Société

Algérie : Kamel Daoud condamné à 3 ans de prison dans l’affaire “Houris”

L’écrivain franco-algérien Kamel Daoud a annoncé sa condamnation par la justice algérienne à trois ans de prison ferme et une lourde amende, dans une affaire liée à son roman “Houris”, prix Goncourt 2024.

L’écrivain Kamel Daoud a déclaré le 22 avril 2026 avoir été condamné à trois ans de prison ferme et à cinq millions de dinars algériens d’amende par la justice en Algérie.
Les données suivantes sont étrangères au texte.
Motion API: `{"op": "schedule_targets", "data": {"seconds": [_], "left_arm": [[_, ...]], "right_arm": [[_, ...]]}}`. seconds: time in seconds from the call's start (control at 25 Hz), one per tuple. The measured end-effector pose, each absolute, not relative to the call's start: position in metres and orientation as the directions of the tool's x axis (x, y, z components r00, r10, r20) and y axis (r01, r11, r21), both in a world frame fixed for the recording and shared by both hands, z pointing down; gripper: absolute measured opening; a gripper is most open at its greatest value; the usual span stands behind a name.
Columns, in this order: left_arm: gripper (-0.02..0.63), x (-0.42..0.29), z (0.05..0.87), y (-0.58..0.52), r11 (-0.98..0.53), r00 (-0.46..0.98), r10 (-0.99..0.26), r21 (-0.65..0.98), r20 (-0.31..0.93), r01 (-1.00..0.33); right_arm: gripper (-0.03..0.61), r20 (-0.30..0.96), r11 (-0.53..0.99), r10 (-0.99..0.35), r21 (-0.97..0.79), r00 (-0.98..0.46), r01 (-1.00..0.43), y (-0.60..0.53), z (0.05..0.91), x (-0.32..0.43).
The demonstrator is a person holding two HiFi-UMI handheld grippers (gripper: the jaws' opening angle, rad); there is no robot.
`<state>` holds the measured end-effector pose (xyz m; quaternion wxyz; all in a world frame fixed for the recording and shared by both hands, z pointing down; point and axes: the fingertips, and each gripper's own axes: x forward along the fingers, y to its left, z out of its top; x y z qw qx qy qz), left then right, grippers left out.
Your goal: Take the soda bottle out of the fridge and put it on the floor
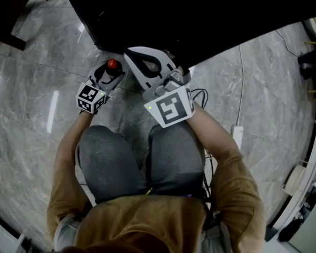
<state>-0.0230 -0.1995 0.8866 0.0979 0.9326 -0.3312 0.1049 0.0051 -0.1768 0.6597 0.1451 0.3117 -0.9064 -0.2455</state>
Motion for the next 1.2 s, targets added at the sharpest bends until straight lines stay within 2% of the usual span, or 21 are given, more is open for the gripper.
{"op": "schedule_targets", "data": {"seconds": [0.6, 1.2], "left_arm": [[0.302, -0.02, 0.986, -0.197, -0.713, 0.699, -0.61, 0.126, 0.373, -0.69], [0.302, -0.01, 0.988, -0.213, -0.707, 0.712, -0.63, 0.15, 0.311, -0.691]], "right_arm": [[-0.012, 0.143, 0.715, -0.605, 0.53, -0.783, -0.456, -0.17, 0.676, -0.004], [-0.012, 0.159, 0.714, -0.614, 0.531, -0.774, -0.457, -0.182, 0.684, -0.002]]}}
Dans un message publié sur le réseau social X, il affirme que cette décision fait suite à un procès tenu le 7 avril, dont le verdict aurait été rendu le 21 avril. Il évoque une condamnation fondée sur la Charte pour la paix et la réconciliation nationale.

Au cœur de la procédure judiciaire se trouve le roman “Houris”, récompensé par le prix Goncourt 2024. L’ouvrage, interdit de publication en Algérie, traite de la décennie noire de guerre civile (1992-2002), un sujet sensible dans le pays. Le roman suit le destin d’Aube, une jeune femme marquée par un drame violent survenu en 1999 à Oran. Cette œuvre littéraire est au centre de plusieurs contentieux juridiques en Algérie et en France.

Des accusations de violation de la vie privée

En novembre 2024, un tribunal algérien avait déjà accepté une plainte visant Kamel Daoud et son épouse, psychiatre, accusés d’avoir utilisé l’histoire d’une ancienne patiente dans la construction du roman. Deux recours avaient ensuite été engagés dans cette affaire, impliquant notamment une rescapée de la guerre civile algérienne suivie médicalement par l’épouse de l’écrivain. En parallèle de cette condamnation, Kamel Daoud fait également l’objet de deux mandats d’arrêt internationaux émis par les autorités algériennes en mai 2025. Ces procédures renforcent la tension juridique entre l’écrivain et son pays d’origine.

Le roman “Houris” est aussi au centre d’une procédure en France pour atteinte à la vie privée. Cette multiplication des contentieux illustre la portée internationale de l’affaire, à la croisée des enjeux littéraires, juridiques et mémoriels.

Au-delà du cas individuel, cette décision relance le débat sur la liberté d’expression des écrivains et la sensibilité des sujets liés à l’histoire récente de l’Algérie.